++++ DATASET CONTENT ++++
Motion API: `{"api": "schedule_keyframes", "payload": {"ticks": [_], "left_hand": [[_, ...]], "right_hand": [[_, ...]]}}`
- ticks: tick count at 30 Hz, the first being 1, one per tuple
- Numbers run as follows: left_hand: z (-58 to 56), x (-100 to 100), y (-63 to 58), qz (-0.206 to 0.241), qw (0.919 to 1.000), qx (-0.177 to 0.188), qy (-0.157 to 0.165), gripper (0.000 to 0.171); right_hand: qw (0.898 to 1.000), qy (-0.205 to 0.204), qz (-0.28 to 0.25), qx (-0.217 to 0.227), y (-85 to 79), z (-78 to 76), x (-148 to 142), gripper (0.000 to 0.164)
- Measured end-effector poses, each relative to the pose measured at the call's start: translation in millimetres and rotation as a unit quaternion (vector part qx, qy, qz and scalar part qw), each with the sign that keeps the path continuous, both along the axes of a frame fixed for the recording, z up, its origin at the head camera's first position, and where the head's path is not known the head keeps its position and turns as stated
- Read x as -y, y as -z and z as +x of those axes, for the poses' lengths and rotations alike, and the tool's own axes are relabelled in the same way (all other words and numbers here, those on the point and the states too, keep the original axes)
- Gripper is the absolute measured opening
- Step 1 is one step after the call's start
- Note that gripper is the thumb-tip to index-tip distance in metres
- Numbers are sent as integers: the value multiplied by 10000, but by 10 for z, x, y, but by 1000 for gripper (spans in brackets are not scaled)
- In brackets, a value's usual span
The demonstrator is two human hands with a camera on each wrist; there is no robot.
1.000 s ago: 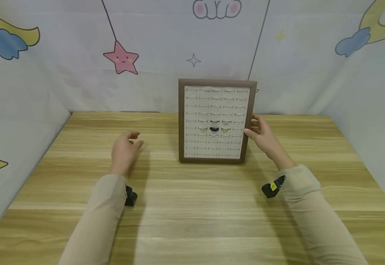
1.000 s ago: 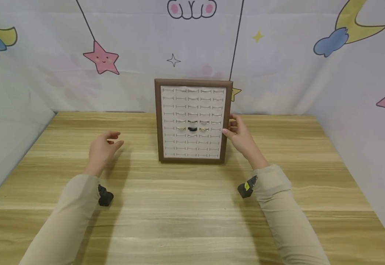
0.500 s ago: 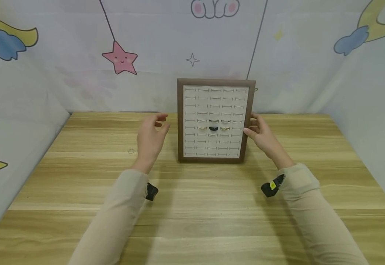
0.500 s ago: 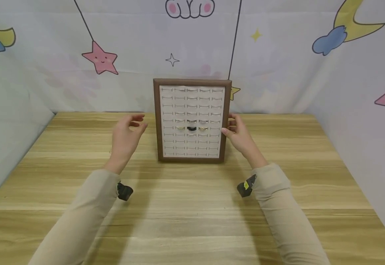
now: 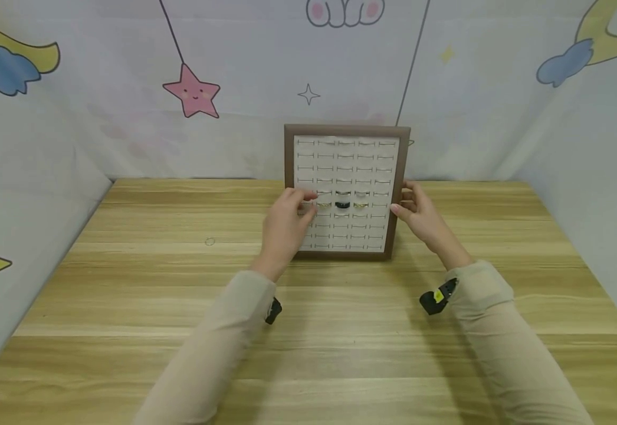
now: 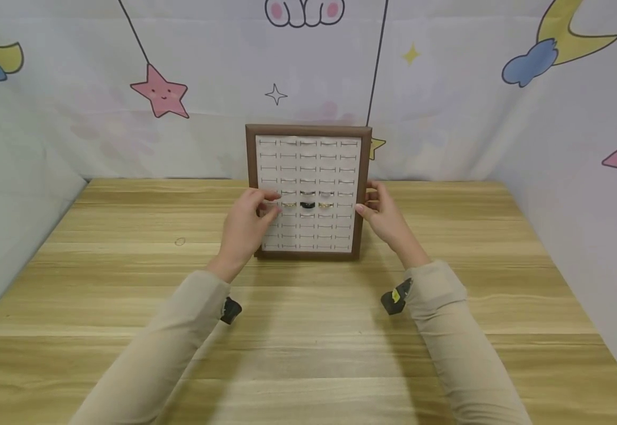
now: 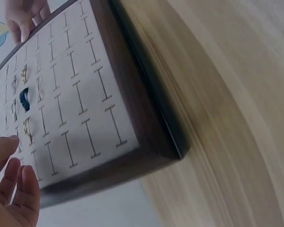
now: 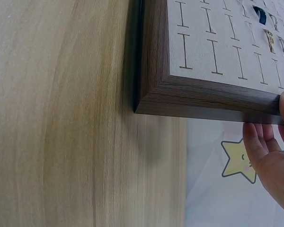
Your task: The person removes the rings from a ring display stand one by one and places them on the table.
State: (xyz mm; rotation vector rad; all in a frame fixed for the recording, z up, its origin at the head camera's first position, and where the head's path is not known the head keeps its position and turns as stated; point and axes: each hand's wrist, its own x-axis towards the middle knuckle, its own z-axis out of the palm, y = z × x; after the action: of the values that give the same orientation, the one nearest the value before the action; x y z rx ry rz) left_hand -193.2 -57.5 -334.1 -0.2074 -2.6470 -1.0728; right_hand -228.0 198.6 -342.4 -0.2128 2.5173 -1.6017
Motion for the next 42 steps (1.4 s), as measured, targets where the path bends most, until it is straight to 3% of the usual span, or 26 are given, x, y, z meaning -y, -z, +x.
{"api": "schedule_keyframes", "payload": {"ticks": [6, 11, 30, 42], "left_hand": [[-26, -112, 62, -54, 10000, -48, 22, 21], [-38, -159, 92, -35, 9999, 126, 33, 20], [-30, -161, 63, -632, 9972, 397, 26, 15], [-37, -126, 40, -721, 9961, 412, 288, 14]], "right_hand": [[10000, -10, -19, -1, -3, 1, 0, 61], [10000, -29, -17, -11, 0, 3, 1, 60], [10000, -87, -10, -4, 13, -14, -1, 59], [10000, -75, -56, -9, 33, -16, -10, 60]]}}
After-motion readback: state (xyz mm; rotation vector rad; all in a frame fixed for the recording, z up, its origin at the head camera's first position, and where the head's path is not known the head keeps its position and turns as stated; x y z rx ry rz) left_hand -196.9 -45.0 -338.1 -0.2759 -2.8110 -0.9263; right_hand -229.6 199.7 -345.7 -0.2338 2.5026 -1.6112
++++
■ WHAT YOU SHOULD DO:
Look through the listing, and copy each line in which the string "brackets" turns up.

■ OUTPUT BELOW:
- Numbers are sent as integers: the value multiplied by 10000, but by 10 for z, x, y, but by 1000 for gripper (spans in brackets are not scaled)
- In brackets, a value's usual span

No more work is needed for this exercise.